== Problem to solve ==
A faithful copy of all the data is required; pictures should not be included.
======== Given information
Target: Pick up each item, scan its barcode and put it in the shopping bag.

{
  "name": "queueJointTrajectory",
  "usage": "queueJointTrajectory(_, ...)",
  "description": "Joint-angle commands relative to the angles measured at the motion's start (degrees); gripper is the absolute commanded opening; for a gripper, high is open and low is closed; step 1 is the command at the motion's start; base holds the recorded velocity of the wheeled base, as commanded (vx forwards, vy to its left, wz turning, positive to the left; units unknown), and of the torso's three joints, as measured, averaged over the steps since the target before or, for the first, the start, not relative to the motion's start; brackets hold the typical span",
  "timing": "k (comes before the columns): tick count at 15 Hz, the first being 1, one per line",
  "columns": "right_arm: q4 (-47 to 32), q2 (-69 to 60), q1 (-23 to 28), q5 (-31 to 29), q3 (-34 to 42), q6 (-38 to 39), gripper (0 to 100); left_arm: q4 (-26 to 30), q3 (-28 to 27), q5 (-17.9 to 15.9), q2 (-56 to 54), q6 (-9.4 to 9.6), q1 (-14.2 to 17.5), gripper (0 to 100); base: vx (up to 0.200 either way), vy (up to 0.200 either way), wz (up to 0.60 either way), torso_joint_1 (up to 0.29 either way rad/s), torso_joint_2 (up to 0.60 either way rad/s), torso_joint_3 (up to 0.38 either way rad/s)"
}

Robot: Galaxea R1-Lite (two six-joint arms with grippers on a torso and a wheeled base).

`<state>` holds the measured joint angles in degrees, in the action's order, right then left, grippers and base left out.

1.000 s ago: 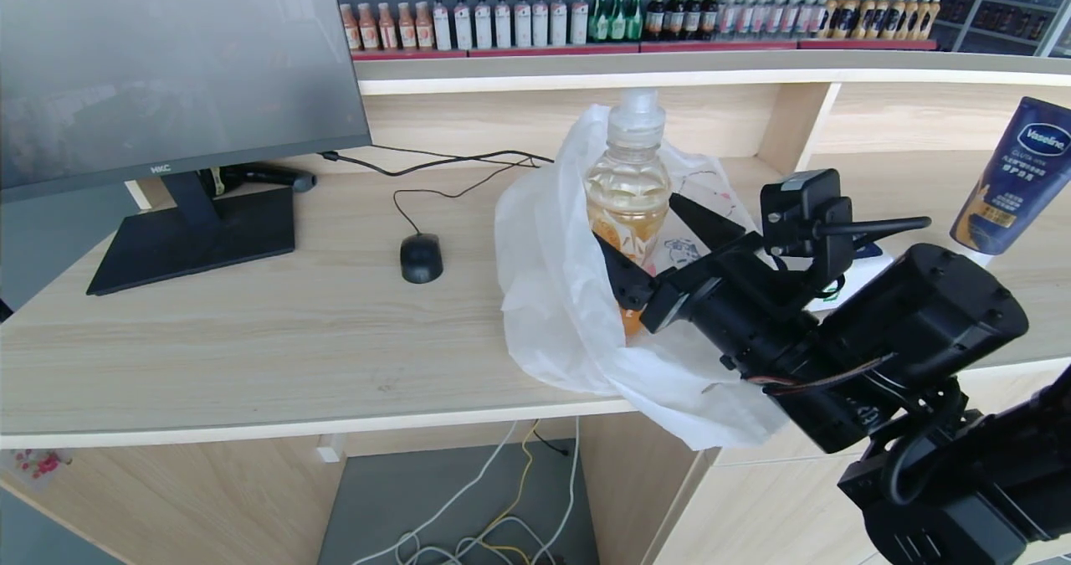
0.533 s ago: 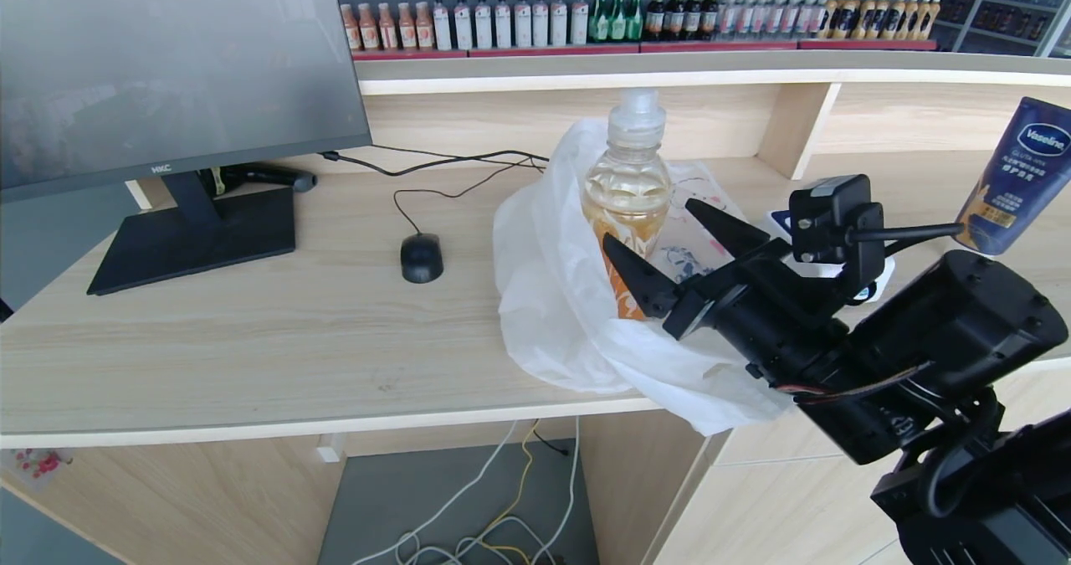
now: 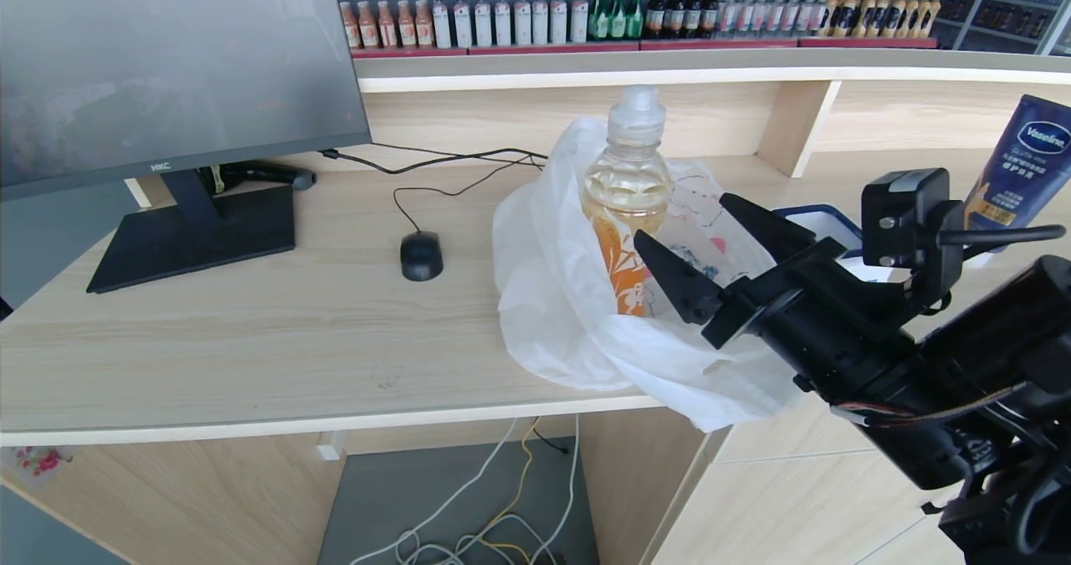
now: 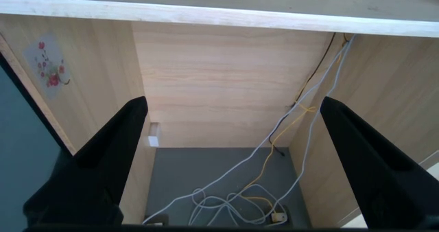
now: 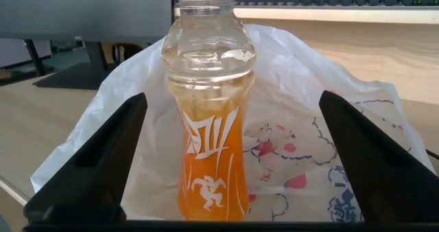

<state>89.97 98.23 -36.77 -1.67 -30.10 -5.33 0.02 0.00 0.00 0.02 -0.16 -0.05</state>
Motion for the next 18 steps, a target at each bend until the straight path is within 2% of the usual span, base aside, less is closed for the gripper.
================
== Answer space ==
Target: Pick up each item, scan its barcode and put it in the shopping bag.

{
  "name": "queueJointTrajectory",
  "usage": "queueJointTrajectory(_, ...)",
  "description": "Joint-angle commands relative to the angles measured at the motion's start (degrees); gripper is the absolute commanded opening; for a gripper, high is open and low is closed; step 1 is the command at the motion's start; base holds the recorded velocity of the wheeled base, as commanded (vx forwards, vy to its left, wz turning, positive to the left; units unknown), and of the torso's three joints, as measured, averaged over the steps since the target before or, for the first, the start, not relative to the motion's start; brackets hold the typical span",
  "timing": "k (comes before the columns): tick count at 15 Hz, the first being 1, one per line",
  "columns": "right_arm: q4 (-47 to 32), q2 (-69 to 60), q1 (-23 to 28), q5 (-31 to 29), q3 (-34 to 42), q6 (-38 to 39), gripper (0 to 100); left_arm: q4 (-26 to 30), q3 (-28 to 27), q5 (-17.9 to 15.9), q2 (-56 to 54), q6 (-9.4 to 9.6), q1 (-14.2 to 17.5), gripper (0 to 100); base: vx (up to 0.200 either way), vy (up to 0.200 either way), wz (up to 0.60 either way), torso_joint_1 (up to 0.29 either way rad/s), torso_joint_2 (up to 0.60 either way rad/s), torso_joint_3 (up to 0.38 either way rad/s)"
}

Robot: Galaxea R1-Lite (two six-joint arms with grippers on a torso and a wheeled base).

`<state>` holds the measured joint angles in degrees, in the action's order, right then left, grippers and base left out.

1.000 s ago: 
0.533 s ago: 
now: 
now: 
now: 

<state>89.97 98.23 -36.77 -1.67 -30.10 -5.33 0.02 0.00 0.00 0.02 -0.16 -0.05</state>
Motion for the next 18 steps, a target at each bend until the straight path is within 2% of the usual span, base aside, less is closed for the gripper.

What the exercise asked for has been given in full.